Task:
Beneath this line is the data. Output exactly the lines from the line with "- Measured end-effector" to the line with "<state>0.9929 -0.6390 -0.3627", both ends included, and nothing more.

-*-

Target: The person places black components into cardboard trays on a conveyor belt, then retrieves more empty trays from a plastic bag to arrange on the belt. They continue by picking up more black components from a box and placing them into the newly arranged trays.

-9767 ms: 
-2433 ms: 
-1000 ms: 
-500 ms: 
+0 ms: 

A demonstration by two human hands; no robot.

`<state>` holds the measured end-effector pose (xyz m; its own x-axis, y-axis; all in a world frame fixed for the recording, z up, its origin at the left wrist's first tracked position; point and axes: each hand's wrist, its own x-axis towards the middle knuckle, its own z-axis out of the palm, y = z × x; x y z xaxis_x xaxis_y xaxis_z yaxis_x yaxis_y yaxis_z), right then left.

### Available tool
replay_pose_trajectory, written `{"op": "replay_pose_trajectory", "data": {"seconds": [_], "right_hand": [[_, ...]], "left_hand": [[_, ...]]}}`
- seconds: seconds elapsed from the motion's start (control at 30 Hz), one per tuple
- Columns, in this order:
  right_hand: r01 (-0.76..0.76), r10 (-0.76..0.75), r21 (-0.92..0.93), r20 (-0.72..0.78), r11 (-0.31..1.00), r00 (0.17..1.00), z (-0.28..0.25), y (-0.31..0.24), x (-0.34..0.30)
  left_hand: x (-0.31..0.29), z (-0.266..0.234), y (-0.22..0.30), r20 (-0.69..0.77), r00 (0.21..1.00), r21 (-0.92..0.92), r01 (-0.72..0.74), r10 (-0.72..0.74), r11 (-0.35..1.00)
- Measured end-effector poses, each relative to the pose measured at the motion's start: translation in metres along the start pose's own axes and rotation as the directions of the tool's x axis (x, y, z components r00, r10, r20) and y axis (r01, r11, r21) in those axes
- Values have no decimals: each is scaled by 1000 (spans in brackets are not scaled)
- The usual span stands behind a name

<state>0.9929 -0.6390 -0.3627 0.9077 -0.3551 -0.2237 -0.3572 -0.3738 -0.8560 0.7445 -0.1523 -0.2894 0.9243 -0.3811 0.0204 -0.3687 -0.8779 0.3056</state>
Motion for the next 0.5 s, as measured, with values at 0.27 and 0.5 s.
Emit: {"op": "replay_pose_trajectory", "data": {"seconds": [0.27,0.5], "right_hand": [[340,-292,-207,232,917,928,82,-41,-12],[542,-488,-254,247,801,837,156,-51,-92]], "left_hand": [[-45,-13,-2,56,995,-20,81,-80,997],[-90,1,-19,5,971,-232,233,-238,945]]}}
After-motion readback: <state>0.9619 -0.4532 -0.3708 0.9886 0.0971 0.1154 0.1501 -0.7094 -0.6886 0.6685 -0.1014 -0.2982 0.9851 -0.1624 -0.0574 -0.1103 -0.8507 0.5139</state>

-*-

Response for this exercise:
- Measured end-effector poses, each relative to the pose measured at the motion's start: translation in metres along the start pose's own axes and rotation as the directions of the tool's x axis (x, y, z components r00, r10, r20) and y axis (r01, r11, r21) in those axes
- Values have no decimals: each is scaled by 1000 (spans in brackets are not scaled)
- The usual span stands behind a name

<state>0.9929 -0.6390 -0.3627 0.9077 -0.3551 -0.2237 -0.3572 -0.3738 -0.8560 0.7445 -0.1523 -0.2894 0.9243 -0.3811 0.0204 -0.3687 -0.8779 0.3056</state>

This answer requires no additional content.